Sem dinheiro, as associações de solidariedade temem não dar resposta aos pedidos de ajuda.

Muitas associações de solidariedade social da Região Autónoma da Madeira estão a braços com a escassez de verbas.

A ADECOM – Associação de Desenvolvimento Comunitário do Monte observa que «os cofres ainda não estão a zero», mas que o cenário futuro, com todos os cortes anunciados pelos governos regional e da república, não é tranquilizador.

«Temos verbas apenas para as situações prioritárias. Nos próximos tempos, tal como vem sendo hábito, vamos investir sobretudo na vertente sócio-cultural. O objetivo é levar as famílias a serem, elas próprias, capazes de arranjar e de desenvolver novos projetos de vida».
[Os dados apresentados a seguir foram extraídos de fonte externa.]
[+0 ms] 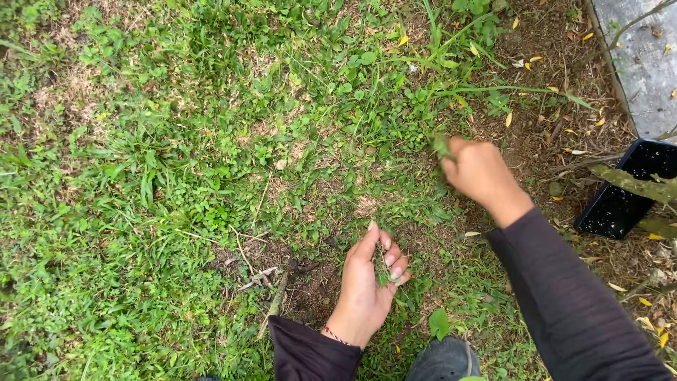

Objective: Removing weeds from a patch of grass by hand.

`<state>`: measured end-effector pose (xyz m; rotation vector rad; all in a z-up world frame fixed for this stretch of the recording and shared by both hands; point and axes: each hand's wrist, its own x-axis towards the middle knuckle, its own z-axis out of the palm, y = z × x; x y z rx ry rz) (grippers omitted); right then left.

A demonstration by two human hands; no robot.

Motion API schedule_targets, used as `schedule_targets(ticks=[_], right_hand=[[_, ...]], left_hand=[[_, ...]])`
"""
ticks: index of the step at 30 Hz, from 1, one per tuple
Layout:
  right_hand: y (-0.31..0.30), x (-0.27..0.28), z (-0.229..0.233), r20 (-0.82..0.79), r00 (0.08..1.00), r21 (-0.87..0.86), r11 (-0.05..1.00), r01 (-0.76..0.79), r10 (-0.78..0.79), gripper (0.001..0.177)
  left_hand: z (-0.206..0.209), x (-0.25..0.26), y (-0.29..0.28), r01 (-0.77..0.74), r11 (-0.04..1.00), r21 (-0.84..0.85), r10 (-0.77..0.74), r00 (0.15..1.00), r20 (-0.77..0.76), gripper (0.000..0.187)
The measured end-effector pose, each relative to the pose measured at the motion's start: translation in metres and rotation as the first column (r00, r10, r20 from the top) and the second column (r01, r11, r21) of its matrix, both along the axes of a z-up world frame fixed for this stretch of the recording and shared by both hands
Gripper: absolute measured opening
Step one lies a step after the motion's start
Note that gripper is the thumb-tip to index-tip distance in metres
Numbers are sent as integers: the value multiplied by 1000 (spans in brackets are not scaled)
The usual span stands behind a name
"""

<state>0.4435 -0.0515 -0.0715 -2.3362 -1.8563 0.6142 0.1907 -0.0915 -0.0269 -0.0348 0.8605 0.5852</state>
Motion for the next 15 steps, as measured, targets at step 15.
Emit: schedule_targets(ticks=[15], right_hand=[[38, -8, 0, 102, 991, -156, 985, -69, 86, 17]], left_hand=[[36, -8, -4, -72, 997, 2, 72, 997, -17, 34]])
Gabriela Fernandes, responsável pela associação, acrescenta ainda que é preciso acabar com os vícios da subsídio dependência, muitos deles criados pelas próprias associações e entidades regionais. Os madeirenses, as famílias mais carenciadas, têm de entender que a mudança não compete apenas ao Governo.

A esta associação, bem como à ASA – Associação de Desenvolvimento de Santo António, têm valido os apoios comunitários a que se podem candidatar. «São sempre uma janela de esperança para muitos bons projetos que, de outro modo, não se poderiam concretizar».

Estas associações assumem um papel fundamental junto das famílias residentes no concelho do Funchal. E, no passado 20 de Fevereiro de 2010, foram elas que acudiram às primeiras vítimas do temporal.